The next thing he remembers is seeing oncoming traffic on the busy street and moments later he collapsed, unconscious on the side of the road.

When Jessica realized that her husband had gone into sudden cardiac arrest, she panicked and screamed out: “Does anyone know CPR?”

That is when Dylan, a 19-year-old student who was waiting at the bus stop, rushed over to Lane’s side.

“I saw a man on the ground, his face was blue,” remembers Dylan.

While Jessica dialled 911, Dylan pulled Lane off the road with the help of other bystanders. Immediately, he started CPR, a skill he had learned in school.

“At the hospital they told me he was in a stable condition,” says Dylan. “His wife hugged me and thanked me for saving her husband’s life.”

“When I woke up at the hospital, my wife told me a young man named Dylan saved my life with CPR,” says Lane.

Dylan’s foster mother, Lois, couldn’t be prouder of her son. “He came home that day drenched in sweat. He said to me ‘Mom I think I saved a man. I think I saved him,’ ” she shares.

“I never thought I’d have to use CPR in my life,” shares Dylan. “Yet that day a man died and I brought him back to life,” he adds.

Lane’s rescue occurred the day of his daughter’s sixth birthday. He was able to resume his normal activities within a matter of days and to celebrate Christmas with his family.

“Their eight-year-old daughter wrote me a letter which is framed in my room,” says Dylan. “In the letter she says: ‘Dear Dylan, I know you think you aren’t a hero, but you are one to me.
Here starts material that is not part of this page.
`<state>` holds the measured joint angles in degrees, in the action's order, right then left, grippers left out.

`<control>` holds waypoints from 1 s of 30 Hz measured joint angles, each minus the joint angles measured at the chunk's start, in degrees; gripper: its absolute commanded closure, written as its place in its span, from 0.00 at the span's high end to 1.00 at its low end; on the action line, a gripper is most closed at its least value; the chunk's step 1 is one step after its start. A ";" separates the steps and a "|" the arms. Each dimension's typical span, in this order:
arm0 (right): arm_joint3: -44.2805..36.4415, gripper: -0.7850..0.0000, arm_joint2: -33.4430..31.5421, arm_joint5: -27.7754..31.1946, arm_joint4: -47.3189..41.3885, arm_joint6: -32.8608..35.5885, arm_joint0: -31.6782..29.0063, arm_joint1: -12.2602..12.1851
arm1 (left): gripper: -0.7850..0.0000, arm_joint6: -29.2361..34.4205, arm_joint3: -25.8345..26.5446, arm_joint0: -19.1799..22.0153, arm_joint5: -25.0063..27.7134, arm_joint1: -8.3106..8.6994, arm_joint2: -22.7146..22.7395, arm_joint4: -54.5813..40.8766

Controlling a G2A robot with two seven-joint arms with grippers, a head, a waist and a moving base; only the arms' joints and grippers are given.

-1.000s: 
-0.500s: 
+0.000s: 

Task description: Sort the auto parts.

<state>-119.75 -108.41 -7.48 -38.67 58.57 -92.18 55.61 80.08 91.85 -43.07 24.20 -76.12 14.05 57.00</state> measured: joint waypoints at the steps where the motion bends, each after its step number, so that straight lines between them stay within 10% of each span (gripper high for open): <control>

I know you work in a restaurant as a cook. My dad taught me how to cook. “
Lane’s wife agrees with her daughter. “My life would have been completely different now if it wasn’t for Dylan,” she says. “He saved a father and a husband.”

The ACT High School CPR and Defibrillator Training Program was set up in Bluevale Collegiate Institute in partnership with lead community partner, Kitchener-Waterloo Emergency Medical Services , provincial partners, the Government of Ontario and Hydro One, and health partners, AstraZeneca Canada, Sanofi Canada, and Amgen Canada.

The Advanced Coronary Treatment (ACT) Foundation is the award-winning, national charitable organization dedicated to establishing free CPR and AED training programs in high schools across Canada. ACT raises funds to donate mannequins and teacher training to schools, and guides schools in program set-up and long-term sustainability. Over 3.6 million youth have been trained in CPR by their teachers through this lifesaving program to date.